A few decades ago, silver was actually priced in huáli (paltz), an ancient jargon intended to describe “havoc” in mines. Meaning an expensive item with adverse or negative charges, the ancient equivalent of Huxley’s term “unstable” means something that would be clearly unacceptable in 2018.

Silver is often referred to in Latin as “viendi de vincenda,” or “heavy meurs.” For centuries, it was seen as a necessity of life and was a commodity most commonly associated with the mafia—a heavy, fatty member of the family who could be snared into the claws of big time crime.

It wasn’t until several hundred years ago that politicians began using the term. Experts argue about the origin of the language, but claim that the substance was first used by the Mayans as a dietary protection and later, by vengeful enemies.

It is even possible to infer the level of an insult based on the meaning of the word. Chavars, otherwise known as tribal courtiers, are often described as words for the cripples, eunuchs, and the many deformed or mutated. During the late 13th century, one of the wealthiest princes of the Diaspora (militants who settled in Central Europe and France) was certainly one of these, having incurred some 300 wounds in a battle with cannibals of which he was not truly injured. It was likely an exaggeration.

Hornet’s nest (swan at the crest of the vestment) and crimini (chewing and/or biting object) have also been used by European thesps as disconcerting terms.

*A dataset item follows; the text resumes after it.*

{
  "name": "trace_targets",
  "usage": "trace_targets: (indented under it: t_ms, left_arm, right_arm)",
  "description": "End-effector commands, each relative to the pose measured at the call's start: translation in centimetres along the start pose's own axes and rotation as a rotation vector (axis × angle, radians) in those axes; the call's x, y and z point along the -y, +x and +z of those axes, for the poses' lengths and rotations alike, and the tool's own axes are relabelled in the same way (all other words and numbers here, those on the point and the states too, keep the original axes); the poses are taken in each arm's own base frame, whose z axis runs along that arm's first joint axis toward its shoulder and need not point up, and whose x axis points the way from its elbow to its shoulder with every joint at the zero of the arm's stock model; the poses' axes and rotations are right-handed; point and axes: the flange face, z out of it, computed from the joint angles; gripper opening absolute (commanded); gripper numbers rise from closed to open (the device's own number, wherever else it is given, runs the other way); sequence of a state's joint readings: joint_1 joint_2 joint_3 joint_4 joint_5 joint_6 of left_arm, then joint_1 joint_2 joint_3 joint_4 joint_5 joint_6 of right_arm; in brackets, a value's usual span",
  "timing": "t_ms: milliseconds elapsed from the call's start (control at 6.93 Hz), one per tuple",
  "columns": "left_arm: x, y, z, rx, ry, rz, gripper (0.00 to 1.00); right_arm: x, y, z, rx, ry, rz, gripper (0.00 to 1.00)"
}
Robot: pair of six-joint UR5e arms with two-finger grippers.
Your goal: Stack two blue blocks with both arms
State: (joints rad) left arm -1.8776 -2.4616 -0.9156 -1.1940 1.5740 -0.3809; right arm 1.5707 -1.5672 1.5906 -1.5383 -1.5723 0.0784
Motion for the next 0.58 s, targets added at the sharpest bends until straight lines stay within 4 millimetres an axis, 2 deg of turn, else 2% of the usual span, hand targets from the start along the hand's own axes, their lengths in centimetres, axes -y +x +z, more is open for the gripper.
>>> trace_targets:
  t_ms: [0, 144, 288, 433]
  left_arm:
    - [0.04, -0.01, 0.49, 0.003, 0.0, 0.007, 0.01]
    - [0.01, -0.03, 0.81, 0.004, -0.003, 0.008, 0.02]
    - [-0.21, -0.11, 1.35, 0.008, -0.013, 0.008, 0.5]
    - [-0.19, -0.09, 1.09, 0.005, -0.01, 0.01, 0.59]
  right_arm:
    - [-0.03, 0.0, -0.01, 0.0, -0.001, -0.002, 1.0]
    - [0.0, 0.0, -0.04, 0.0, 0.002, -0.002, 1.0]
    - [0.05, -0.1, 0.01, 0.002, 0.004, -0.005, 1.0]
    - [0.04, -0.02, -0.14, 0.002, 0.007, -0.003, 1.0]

First coined in Russia in the 15th century, it is said that some of the authors used the word to describe the boxes used to stow the invading Ottoman army on their three-year marching campaign in Czarist Russia. In 1570, English, Spanish, and Italian gossips referred to the caviar that Napoleon—now a laughing stock after the defeat in the Franco-Prussian War—made special for King Louis XVIII as the “s-h-t-a-c-h-u-c-a-t-t.” It is also famous for being the term-of-art for a bedbug. So far as we know, it never exited the minds of the gossips and is also an anagram of “Bill Gates.”

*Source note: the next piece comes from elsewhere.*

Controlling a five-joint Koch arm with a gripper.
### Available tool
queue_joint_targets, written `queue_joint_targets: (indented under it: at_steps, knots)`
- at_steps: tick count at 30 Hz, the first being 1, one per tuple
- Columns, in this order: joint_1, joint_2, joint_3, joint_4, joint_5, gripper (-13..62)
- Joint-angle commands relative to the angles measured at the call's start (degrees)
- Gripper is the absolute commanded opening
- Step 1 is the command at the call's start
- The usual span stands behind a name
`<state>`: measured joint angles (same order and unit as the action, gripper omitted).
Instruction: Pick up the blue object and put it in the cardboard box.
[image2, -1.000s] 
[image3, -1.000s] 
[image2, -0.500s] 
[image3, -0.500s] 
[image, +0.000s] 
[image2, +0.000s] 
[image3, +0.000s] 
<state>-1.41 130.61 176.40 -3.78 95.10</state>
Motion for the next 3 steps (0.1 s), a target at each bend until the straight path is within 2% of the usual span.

The word was also used when the KGB (the Russian Secret Police) was spying on its enemies. Their casters used it to describe the outdated chemical weapons used by those criminals who were not able to easily cast ballots. As for revolutionaries: Hang the rams—whenever they can.

That change in the language of the rhetoric was so overwhelming that it even caused some to think about becoming revolutionaries and leaving all the other trappings of comforts behind.